**What you have to do**
Each line of the listing below that includes "orange" should be reported.

**Material for this task**
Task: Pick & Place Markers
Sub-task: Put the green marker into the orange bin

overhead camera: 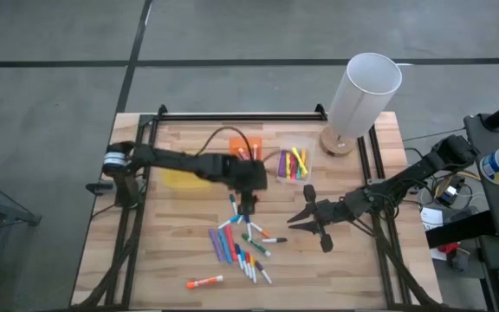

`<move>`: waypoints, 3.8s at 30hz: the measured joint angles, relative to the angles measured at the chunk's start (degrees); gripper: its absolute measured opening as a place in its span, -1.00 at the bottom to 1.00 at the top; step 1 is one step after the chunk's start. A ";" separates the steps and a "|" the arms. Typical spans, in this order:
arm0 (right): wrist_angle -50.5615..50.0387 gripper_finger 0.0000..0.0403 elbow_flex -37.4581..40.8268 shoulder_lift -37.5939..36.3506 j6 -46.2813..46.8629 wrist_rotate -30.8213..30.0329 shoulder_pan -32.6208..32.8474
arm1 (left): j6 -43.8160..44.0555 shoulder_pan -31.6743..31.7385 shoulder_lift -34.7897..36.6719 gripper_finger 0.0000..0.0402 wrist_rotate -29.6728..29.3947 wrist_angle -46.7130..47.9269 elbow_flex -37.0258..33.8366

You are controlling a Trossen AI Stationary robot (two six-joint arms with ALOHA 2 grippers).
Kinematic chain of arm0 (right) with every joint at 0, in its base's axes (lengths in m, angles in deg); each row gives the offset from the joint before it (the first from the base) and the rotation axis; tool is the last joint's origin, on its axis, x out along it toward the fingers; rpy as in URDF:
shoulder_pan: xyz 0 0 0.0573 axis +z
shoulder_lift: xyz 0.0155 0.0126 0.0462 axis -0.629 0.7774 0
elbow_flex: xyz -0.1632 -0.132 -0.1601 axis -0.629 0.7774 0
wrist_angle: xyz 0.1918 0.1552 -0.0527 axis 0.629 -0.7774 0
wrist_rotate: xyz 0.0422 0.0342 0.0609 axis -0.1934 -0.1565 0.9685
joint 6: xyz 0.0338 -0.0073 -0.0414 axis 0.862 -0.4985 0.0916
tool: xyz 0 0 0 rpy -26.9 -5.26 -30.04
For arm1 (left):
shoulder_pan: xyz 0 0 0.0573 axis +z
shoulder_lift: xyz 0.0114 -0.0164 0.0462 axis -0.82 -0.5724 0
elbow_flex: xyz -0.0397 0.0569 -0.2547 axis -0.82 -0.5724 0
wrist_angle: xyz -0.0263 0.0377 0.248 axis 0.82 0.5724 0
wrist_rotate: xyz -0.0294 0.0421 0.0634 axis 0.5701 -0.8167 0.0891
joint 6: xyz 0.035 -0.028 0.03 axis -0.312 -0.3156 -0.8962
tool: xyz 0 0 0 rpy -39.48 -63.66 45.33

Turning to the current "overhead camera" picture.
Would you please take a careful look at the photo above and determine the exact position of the grey side table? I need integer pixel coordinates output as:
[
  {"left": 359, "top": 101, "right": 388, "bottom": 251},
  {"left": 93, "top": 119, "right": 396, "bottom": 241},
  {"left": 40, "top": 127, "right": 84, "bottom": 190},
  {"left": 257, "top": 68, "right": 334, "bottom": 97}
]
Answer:
[{"left": 0, "top": 172, "right": 42, "bottom": 312}]

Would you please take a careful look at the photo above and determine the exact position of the yellow translucent plastic bin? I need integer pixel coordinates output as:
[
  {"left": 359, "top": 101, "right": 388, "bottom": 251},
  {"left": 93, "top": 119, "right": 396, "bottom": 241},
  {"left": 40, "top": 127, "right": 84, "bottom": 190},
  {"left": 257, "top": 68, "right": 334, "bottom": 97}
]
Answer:
[{"left": 160, "top": 166, "right": 214, "bottom": 191}]

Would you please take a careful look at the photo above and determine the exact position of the black aluminium table frame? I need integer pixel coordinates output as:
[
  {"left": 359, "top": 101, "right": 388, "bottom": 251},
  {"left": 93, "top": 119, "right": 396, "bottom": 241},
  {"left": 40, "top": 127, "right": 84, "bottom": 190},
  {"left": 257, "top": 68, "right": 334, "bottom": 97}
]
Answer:
[{"left": 69, "top": 103, "right": 448, "bottom": 311}]

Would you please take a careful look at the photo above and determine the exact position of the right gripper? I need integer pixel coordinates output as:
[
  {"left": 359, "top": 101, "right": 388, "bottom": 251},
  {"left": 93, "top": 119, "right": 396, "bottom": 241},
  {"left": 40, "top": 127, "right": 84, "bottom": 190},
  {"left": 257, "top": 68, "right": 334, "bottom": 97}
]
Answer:
[{"left": 287, "top": 184, "right": 351, "bottom": 254}]

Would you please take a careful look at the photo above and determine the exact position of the orange translucent plastic bin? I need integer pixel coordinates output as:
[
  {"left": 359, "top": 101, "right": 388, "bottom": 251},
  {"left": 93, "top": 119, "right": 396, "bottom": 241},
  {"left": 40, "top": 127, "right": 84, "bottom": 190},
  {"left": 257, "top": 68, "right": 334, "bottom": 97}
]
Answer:
[{"left": 228, "top": 137, "right": 263, "bottom": 164}]

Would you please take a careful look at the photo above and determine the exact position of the white paper sheet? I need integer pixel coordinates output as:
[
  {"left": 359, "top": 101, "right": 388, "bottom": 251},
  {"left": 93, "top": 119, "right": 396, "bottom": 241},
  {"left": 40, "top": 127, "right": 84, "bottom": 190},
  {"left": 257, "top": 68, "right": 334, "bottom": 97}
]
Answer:
[{"left": 419, "top": 206, "right": 445, "bottom": 231}]

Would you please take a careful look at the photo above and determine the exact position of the small power adapter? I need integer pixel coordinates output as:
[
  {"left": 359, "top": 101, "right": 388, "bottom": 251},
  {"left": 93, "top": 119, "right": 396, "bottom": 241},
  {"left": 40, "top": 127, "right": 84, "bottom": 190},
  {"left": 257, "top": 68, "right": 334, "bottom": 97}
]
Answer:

**Answer space**
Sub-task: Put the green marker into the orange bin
Would you please take a careful look at the photo above and determine the exact position of the orange translucent plastic bin? I need integer pixel coordinates output as:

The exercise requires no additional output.